Ikut bimbingan belajar memang merupakan tantangan tersendiri, tapi menurut saya kurang efektif juga dalam membuat pelajar jadi lebih pintar. Ya, setidaknya itu tak berpengaruh kepada saya. Sudah capek belajar di sekolah dari pagi sampai siang, eh, harus belajar lagi. Saya sebenarnya sudah malas sekolah sejak kelas 2 SMP, tapi karena tak tahu harus ngapain, saya belajar di sekolah demi mengisi waktu. Meskipun sudah merasa bosan sekolah sejak dini, saya tak pernah sekali pun bolos. Sejak SD hingga kuliah, saya selalu hadir di ruang kelas. Kalaupun tak masuk, itu karena memang saya sakit.
Toh, rasanya pukul 14.00 setelah makan siang lebih kondusif untuk tidur. Apalagi, ruang kelas bimbelnya pakai AC. Wah, itu sih mantap sekali untuk memejamkan mata. Maklum, ruang kelas di sekolah saya tak ber-AC, begitu pun rumah saya. Maka, ketika bertemu AC, langsung terasa mewah bak orang kaya. Kombinasi ruangan ber-AC, perut penuh, dan penjelasan guru bimbel mengenai pelajaran-pelajaran yang tak saya sukai membuat mata semakin berat. Meskipun iklan bilang, “Bila Anda ngantuk, tapi Anda sibuk tak sempat ngopi, ambil saja Kopiko,” buat saya obat ngantuk bukan permen atau minuman kopi, melainkan tidur. Mengantuk itu cuma bisa hilang kalau sudah tidur.

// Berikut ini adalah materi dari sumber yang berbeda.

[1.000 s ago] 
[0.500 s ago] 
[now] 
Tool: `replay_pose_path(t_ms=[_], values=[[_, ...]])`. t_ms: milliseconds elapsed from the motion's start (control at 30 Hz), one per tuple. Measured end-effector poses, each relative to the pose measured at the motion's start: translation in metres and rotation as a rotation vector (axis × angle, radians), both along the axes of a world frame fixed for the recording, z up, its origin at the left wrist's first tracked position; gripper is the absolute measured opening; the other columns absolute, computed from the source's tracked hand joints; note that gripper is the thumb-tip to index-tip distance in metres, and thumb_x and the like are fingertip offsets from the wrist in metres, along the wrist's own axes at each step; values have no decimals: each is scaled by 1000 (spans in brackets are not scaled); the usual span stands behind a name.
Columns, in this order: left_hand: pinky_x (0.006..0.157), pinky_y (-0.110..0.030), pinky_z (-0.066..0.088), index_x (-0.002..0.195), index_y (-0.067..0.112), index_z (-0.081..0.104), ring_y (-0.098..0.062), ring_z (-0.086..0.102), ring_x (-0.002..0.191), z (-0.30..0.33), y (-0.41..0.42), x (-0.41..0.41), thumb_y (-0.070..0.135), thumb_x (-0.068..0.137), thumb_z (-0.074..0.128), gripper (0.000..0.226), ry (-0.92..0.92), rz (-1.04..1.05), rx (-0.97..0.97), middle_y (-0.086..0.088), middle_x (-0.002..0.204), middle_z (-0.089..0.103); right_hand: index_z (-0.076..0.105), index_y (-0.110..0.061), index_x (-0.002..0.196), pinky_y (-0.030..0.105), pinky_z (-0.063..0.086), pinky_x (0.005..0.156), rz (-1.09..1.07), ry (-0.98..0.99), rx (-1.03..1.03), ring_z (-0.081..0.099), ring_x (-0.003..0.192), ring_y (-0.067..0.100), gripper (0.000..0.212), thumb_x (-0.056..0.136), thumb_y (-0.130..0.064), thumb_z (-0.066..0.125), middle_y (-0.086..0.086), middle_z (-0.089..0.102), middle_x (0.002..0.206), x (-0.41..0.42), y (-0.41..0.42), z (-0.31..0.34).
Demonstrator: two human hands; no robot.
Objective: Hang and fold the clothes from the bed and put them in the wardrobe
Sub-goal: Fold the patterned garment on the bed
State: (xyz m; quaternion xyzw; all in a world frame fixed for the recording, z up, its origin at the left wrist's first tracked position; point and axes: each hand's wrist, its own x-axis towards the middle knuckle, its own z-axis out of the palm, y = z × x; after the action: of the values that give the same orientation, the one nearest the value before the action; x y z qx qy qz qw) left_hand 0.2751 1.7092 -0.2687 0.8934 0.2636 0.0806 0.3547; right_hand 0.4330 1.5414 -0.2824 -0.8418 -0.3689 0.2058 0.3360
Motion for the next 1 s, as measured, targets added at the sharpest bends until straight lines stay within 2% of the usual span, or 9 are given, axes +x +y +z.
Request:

Nah, jadilah setiap bimbel, pada jam pelajaran pertama sebelum istirahat, saya lebih banyak tertidur di ruang kelas. Bukan apa-apa, penjelasan guru bimbel tak lebih menarik dari penjelasan guru di sekolah. Dan, saking seringnya saya tertidur di kelas, pernah satu kali, ketika mau menyenderkan kursi ke dinding, saya malah terjerembap ke belakang sehingga ditertawakan teman-teman. Tapi, demi masa depan yang saat itu masih kabur, saya tetap rajin datang ke bimbel. Lagi pula, bimbel adalah kesempatan untuk bertemu dengan teman-teman dari sekolah lain. Harapannya, sih, ada perempuan cantik di kelas. Nyatanya, tak ada yang menarik buat saya. Tapi, ya, kalaupun ada yang menarik, belum tentu dia tertarik sama saya, sih. Haha.